Requirement -
An exact copy of all the data is the required output.

*** Block opens ***

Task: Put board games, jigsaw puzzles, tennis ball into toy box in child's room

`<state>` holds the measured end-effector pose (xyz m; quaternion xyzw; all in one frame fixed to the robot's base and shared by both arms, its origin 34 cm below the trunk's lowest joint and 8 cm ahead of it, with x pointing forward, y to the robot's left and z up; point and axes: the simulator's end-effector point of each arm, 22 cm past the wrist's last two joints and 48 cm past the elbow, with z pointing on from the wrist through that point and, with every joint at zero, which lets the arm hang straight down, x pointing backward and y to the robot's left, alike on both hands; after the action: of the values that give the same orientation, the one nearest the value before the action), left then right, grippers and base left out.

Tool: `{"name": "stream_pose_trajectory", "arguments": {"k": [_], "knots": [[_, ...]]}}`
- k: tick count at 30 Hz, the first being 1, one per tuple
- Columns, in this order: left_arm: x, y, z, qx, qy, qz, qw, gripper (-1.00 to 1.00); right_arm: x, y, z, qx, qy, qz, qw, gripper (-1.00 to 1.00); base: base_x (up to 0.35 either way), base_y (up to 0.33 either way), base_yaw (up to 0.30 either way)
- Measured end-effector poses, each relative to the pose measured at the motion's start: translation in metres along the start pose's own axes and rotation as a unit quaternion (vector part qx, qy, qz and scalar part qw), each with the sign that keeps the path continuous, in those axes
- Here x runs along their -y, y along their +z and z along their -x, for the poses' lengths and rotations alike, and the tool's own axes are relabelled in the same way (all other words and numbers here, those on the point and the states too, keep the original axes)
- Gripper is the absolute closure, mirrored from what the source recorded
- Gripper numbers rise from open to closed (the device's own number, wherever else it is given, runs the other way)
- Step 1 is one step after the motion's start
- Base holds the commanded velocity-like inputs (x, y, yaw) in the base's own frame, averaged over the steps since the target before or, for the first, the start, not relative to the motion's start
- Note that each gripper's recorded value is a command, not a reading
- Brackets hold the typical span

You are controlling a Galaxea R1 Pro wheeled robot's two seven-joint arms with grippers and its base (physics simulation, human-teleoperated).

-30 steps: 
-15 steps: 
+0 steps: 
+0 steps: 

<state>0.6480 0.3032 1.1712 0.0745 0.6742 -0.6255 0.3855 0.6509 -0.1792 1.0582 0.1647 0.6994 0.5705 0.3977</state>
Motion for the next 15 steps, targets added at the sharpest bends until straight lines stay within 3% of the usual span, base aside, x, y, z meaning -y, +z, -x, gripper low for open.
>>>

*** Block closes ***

Exercise output -
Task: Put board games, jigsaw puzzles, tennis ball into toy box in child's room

`<state>` holds the measured end-effector pose (xyz m; quaternion xyzw; all in one frame fixed to the robot's base and shared by both arms, its origin 34 cm below the trunk's lowest joint and 8 cm ahead of it, with x pointing forward, y to the robot's left and z up; point and axes: the simulator's end-effector point of each arm, 22 cm past the wrist's last two joints and 48 cm past the elbow, with z pointing on from the wrist through that point and, with every joint at zero, which lets the arm hang straight down, x pointing backward and y to the robot's left, alike on both hands; after the action: of the values that give the same orientation, the one nearest the value before the action), left then right, grippers and base left out.

Tool: `{"name": "stream_pose_trajectory", "arguments": {"k": [_], "knots": [[_, ...]]}}`
- k: tick count at 30 Hz, the first being 1, one per tuple
- Columns, in this order: left_arm: x, y, z, qx, qy, qz, qw, gripper (-1.00 to 1.00); right_arm: x, y, z, qx, qy, qz, qw, gripper (-1.00 to 1.00); base: base_x (up to 0.35 either way), base_y (up to 0.33 either way), base_yaw (up to 0.30 either way)
- Measured end-effector poses, each relative to the pose measured at the motion's start: translation in metres along the start pose's own axes and rotation as a unit quaternion (vector part qx, qy, qz and scalar part qw), each with the sign that keeps the path continuous, in those axes
- Here x runs along their -y, y along their +z and z along their -x, for the poses' lengths and rotations alike, and the tool's own axes are relabelled in the same way (all other words and numbers here, those on the point and the states too, keep the original axes)
- Gripper is the absolute closure, mirrored from what the source recorded
- Gripper numbers rise from open to closed (the device's own number, wherever else it is given, runs the other way)
- Step 1 is one step after the motion's start
- Base holds the commanded velocity-like inputs (x, y, yaw) in the base's own frame, averaged over the steps since the target before or, for the first, the start, not relative to the motion's start
- Note that each gripper's recorded value is a command, not a reading
- Brackets hold the typical span

You are controlling a Galaxea R1 Pro wheeled robot's two seven-joint arms with grippers and its base (physics simulation, human-teleoperated).

-30 steps: 
-15 steps: 
+0 steps: 
+0 steps: 

<state>0.6480 0.3032 1.1712 0.0745 0.6742 -0.6255 0.3855 0.6509 -0.1792 1.0582 0.1647 0.6994 0.5705 0.3977</state>
Motion for the next 15 steps, targets added at the sharpest bends until straight lines stay within 3% of the usual span, base aside, x, y, z meaning -y, +z, -x, gripper low for open.
>>>

The output is complete, and nothing more is needed.